Dreadfulness gnaws at my stomach as I watch Ed bully someone on the video game he’s playing.
“You bloody wanker, I’ll gut you!” He fires some kind of automatic weapon at his opponent’s body.
“Do you have to yell?” I roll my eyes and go back to my phone, staring at the text messages Nora has sent over the past two days.
I hav
en’t answered, and although I’ve been tempted, something changed for me that night in Vienna. Maybe it was because I’d taken care of her, instead of letting her embarrass herself. Or maybe it was because I was thinking about what might have happened if she hadn’t gotten sick. The way her eyes had held so much heat and promise. Or maybe it was because of Evelyn and me pushing her away.
Probably a combination of the three, and other underlying feelings. I’d gone through my life an arrogant git, and now at the most critical time my conscience had raised its ugly head.
“Well mate, what do you want to do instead?” Ed throws down the controller, spreading himself over the big leather couch in the only room in my house with a TV.
“I don’t know.” I practically growl.
“What’s got your knickers in a twist?
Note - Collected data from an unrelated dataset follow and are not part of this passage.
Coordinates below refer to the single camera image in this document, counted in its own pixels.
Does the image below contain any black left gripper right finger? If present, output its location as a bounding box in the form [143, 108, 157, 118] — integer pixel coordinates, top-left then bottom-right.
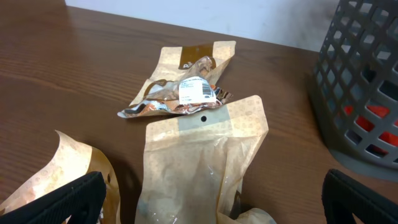
[322, 169, 397, 224]

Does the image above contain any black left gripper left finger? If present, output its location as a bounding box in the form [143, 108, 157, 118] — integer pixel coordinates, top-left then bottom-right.
[1, 171, 106, 224]

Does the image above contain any orange yellow cracker package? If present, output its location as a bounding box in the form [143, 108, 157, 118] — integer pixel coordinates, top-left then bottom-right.
[344, 105, 397, 157]

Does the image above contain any beige snack pouch bottom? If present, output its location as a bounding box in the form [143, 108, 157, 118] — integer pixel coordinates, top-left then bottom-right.
[1, 131, 121, 224]

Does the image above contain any beige snack pouch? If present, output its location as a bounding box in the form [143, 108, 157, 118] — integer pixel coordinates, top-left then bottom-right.
[118, 40, 236, 119]
[135, 95, 269, 223]
[1, 131, 121, 224]

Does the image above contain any beige snack pouch middle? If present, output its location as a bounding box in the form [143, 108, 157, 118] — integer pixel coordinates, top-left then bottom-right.
[135, 95, 269, 223]

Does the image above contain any grey plastic basket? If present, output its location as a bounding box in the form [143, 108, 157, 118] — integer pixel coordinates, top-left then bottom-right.
[307, 0, 397, 182]

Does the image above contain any beige snack pouch top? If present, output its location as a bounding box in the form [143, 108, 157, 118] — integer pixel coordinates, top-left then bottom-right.
[118, 40, 236, 119]

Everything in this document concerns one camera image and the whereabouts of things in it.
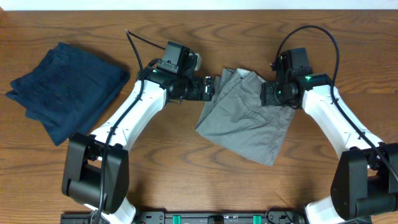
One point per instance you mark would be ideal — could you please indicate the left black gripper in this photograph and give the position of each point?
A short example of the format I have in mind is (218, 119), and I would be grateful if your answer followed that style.
(207, 89)

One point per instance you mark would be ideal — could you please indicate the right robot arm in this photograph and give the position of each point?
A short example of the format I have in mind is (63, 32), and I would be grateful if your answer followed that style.
(363, 185)

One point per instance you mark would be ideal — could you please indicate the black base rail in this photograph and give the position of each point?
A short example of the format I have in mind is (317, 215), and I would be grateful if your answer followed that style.
(268, 217)

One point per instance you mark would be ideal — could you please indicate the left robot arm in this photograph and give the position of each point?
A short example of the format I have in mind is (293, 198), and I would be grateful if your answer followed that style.
(96, 170)

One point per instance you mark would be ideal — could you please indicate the grey shorts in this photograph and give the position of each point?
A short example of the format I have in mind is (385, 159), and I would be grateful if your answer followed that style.
(236, 120)

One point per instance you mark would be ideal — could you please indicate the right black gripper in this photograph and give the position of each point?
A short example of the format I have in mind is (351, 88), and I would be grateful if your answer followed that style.
(267, 95)

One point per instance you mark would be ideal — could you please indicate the folded dark blue garment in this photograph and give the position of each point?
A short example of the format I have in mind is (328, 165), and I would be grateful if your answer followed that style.
(68, 91)

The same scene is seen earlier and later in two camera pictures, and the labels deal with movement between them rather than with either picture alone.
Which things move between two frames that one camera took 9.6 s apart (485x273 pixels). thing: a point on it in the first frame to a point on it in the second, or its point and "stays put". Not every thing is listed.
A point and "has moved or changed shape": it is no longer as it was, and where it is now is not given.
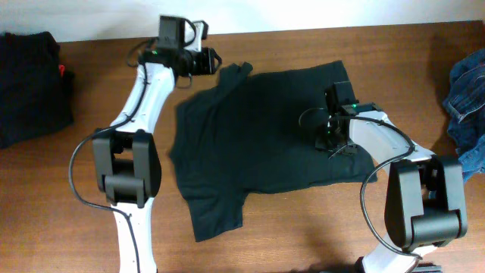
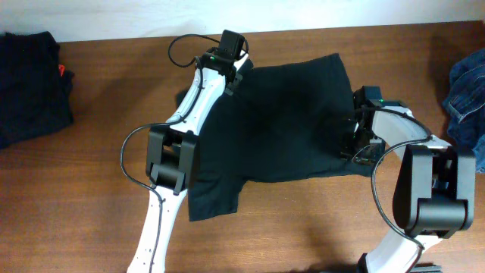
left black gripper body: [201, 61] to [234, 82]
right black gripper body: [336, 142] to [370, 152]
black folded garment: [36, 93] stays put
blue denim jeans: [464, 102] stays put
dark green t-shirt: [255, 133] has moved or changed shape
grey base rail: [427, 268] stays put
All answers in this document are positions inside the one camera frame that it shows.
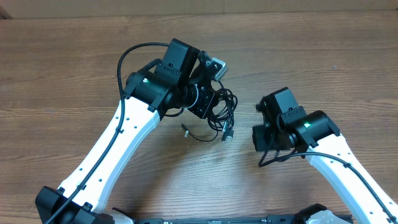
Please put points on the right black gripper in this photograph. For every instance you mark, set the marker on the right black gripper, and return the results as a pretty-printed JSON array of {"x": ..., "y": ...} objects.
[{"x": 261, "y": 139}]

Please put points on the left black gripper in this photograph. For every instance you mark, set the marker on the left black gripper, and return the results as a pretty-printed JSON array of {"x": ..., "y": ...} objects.
[{"x": 203, "y": 104}]

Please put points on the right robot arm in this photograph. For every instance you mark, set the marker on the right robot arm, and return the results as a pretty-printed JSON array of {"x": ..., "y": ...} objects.
[{"x": 316, "y": 138}]

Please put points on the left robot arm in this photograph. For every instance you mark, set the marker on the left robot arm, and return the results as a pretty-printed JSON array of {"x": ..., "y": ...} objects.
[{"x": 180, "y": 80}]

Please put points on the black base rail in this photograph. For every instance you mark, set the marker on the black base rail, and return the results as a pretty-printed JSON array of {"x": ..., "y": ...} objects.
[{"x": 270, "y": 219}]

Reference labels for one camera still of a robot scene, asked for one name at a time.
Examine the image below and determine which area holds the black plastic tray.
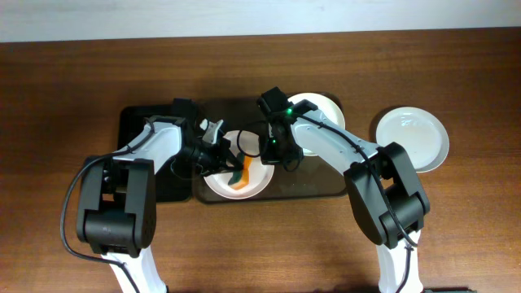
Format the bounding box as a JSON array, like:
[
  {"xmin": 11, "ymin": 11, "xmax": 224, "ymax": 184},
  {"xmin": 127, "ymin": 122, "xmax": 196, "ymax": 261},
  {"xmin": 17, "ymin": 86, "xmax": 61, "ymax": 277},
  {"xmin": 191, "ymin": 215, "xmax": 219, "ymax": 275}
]
[{"xmin": 117, "ymin": 104, "xmax": 192, "ymax": 203}]

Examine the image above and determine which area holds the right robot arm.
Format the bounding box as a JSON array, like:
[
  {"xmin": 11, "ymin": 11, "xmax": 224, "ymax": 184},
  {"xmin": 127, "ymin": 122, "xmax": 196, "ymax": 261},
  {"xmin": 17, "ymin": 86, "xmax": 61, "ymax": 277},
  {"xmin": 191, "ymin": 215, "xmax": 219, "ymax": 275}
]
[{"xmin": 256, "ymin": 87, "xmax": 430, "ymax": 292}]

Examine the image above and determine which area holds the white plate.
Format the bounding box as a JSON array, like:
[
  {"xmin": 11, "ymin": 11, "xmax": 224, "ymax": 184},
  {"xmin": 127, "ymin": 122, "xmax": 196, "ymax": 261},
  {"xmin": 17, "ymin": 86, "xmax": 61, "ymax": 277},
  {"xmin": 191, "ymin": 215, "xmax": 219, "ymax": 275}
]
[
  {"xmin": 204, "ymin": 130, "xmax": 274, "ymax": 199},
  {"xmin": 288, "ymin": 93, "xmax": 345, "ymax": 156}
]

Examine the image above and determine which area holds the brown serving tray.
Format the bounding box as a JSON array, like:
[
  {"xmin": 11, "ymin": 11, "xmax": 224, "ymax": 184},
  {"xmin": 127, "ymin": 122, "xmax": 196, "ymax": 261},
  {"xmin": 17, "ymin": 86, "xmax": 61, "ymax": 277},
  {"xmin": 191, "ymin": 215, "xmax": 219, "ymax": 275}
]
[{"xmin": 192, "ymin": 98, "xmax": 346, "ymax": 204}]

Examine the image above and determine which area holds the green and orange sponge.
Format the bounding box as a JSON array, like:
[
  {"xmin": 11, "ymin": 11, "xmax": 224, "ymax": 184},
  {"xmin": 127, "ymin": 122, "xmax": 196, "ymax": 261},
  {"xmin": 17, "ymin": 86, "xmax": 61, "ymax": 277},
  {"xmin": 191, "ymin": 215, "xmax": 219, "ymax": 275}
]
[{"xmin": 228, "ymin": 153, "xmax": 252, "ymax": 190}]

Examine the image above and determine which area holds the pale green plate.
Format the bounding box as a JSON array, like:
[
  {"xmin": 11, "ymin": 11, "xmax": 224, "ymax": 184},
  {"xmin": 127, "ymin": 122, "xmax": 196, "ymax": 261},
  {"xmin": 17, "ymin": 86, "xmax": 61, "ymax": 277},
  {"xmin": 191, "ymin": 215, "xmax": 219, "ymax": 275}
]
[{"xmin": 375, "ymin": 107, "xmax": 449, "ymax": 173}]

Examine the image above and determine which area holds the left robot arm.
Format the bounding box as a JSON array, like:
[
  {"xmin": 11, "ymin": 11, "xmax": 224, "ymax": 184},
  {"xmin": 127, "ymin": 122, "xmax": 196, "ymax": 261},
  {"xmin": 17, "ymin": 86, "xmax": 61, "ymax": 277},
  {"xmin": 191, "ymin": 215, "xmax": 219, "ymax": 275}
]
[{"xmin": 76, "ymin": 98, "xmax": 243, "ymax": 292}]

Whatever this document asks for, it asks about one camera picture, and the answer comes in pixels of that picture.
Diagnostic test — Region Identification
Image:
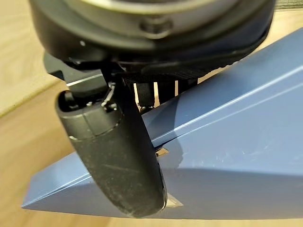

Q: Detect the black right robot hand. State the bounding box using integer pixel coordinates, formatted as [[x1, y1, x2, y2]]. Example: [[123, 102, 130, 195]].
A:
[[27, 0, 277, 218]]

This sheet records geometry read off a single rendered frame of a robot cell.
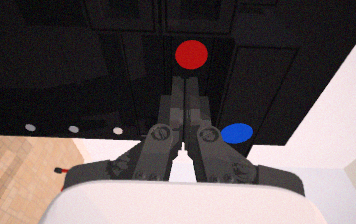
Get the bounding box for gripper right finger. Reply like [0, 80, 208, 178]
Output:
[184, 77, 305, 197]

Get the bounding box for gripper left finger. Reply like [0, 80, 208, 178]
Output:
[62, 76, 184, 191]

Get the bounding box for black server rack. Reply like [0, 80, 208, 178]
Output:
[0, 0, 356, 158]

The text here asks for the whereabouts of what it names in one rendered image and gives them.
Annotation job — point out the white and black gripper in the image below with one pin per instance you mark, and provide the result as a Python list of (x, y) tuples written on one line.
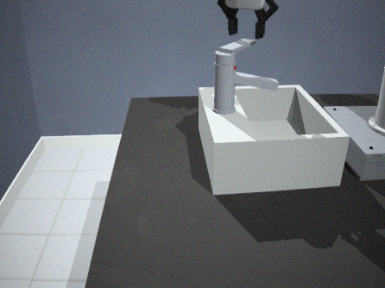
[(230, 6)]

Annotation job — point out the white rectangular basin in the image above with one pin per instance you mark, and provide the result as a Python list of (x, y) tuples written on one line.
[(295, 144)]

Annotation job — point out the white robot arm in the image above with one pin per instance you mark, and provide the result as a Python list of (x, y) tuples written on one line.
[(377, 122)]
You’re as cuddly as a cactus today. Not that you’re much better any other day of the week.” He gives me a smarmy grin.
“If you’re going to be a tosser, you can get out.” I sulk on the big velvet glider next to the couch.
“Or I could just guess what’s wrong. Hm, let’s see … it started about the time you took little miss princess upstairs at the opera, and came down looking like someone pissed on your toast.” He taps his finger to his chin. “And now you are opting to hang out with me instead of being with her, which seems to be the only thing you do these days. Wait a minute! Did she break up with you? Did Nora Randolph break up with you?”
Ed is way too giddy in his supposed revelation, and it makes fury and bile crawl up my throat. “We’re not even dating, you git. You know I’m not a big enough wanker to get feelings for some bird.”
He laughs, his head tilting back like I’ve just told the world’s funniest joke. “Come off it, mate. You like her, and you spend all of your time with only one girl. You’re practically married.”